What makes a Christian school Christian?
Psalm 24:1 – “The earth is the Lord’s, and everything in it, the world, and all who live in it.”
The Christian school is an educational community which in belief, word and deed testifies to this truth. Further, grateful proclamation is given to the redemptive reality that Jesus Christ is Lord and Savior. As a learning community, such truth is not only proclaimed, but taught, understood and cultivated in and among faculty, students and parents.
In partnership with the home and the church, the Christian school pursues for its students the fullness of God’s created intent for each child. Doing so with excellence, we give good testimony to the character of our great God while also doing the highest good for our children.
In direct contrast to today’s educational landscape, the believing educator has a world to share with his pupils which ‘holds together’ in the unity of its Creator.
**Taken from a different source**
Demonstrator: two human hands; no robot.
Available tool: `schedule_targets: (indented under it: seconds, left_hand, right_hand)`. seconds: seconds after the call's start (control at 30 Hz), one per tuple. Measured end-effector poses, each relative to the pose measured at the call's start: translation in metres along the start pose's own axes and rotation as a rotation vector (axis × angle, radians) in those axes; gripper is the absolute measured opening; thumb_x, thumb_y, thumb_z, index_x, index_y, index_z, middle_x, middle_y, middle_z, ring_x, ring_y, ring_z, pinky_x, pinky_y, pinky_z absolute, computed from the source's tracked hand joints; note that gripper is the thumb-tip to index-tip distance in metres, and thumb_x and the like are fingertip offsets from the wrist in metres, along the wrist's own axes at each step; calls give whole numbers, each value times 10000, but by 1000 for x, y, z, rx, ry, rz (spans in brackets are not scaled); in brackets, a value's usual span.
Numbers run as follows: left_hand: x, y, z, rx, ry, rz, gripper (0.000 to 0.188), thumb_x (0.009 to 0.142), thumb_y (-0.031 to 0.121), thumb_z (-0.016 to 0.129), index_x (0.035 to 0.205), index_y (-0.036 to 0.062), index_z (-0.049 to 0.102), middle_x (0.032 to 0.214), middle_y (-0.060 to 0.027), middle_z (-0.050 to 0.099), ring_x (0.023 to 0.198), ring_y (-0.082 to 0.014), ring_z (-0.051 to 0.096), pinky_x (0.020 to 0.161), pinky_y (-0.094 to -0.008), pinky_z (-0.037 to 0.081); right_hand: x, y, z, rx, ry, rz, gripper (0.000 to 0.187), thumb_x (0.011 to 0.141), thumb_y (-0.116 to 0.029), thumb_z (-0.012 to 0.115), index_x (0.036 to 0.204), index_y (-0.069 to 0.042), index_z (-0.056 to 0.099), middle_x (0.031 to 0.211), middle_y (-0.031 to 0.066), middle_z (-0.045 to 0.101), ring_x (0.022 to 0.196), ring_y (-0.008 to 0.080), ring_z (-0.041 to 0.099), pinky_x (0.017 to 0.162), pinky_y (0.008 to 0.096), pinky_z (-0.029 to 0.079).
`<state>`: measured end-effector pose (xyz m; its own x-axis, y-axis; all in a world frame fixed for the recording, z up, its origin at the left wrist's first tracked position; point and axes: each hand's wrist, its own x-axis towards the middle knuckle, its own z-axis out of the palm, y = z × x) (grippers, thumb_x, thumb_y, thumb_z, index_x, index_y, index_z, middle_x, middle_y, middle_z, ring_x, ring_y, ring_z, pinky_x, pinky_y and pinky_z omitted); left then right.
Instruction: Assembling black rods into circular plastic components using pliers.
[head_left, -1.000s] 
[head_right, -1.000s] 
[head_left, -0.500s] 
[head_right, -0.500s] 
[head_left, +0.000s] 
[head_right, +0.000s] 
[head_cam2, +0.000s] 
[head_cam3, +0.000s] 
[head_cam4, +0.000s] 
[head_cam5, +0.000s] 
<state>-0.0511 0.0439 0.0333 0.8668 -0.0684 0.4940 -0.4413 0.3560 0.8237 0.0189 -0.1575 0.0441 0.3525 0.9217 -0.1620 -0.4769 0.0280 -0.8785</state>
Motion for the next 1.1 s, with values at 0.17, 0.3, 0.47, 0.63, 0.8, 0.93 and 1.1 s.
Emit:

We are not subjected to the withering irrationality and creeping hopelessness of a world of utter fragmentation.
Our children are growing up in a world which wants to tell them that the world is all there is. You live as happy as you can, and then you die. Or maybe there’s something called spirituality, and you pretty much make that up for yourself. To grow up and succeed, you learn how the world works and you learn how to play the system.
In a nutshell, that’s why teaching kids from a Christ-centered worldview matters so much. Our children are being taught a worldview, or maybe several different ones. They will grow up seeing the world through a certain set of eyes.
Our children can believe there is real truth, a sovereign God, sacrificial love and honor that’s worth paying a price for. Or they can practice living as if they are the gods of their own lives. Then hope will be a trick, and faith will be folly and love will be a cotton candy dream. And life may have some happy spots, but it won’t have meaning, and it will bring a lot of suffering, too.
And the all-powerful, yet all-loving God who made and saves us will be denied the glory that is due Him in our children’s lives. Sin will win that battle. Never the war. Christ has made that victory clear. But in the lives of our children, sin and the will of the Prince of this world will win a pitiful, yet horrific battle for those young lives.
Again, that’s why teaching our kids from a Christ-centered worldview matters so much. Teaching and loving and nurturing them that way in our families, in our churches and in our schools. No chinks in the armor. No mixed messages about some mixed up idea of truth that can be split up and changed with the circumstances.
These are the distinctive works and high calling of the Christian school.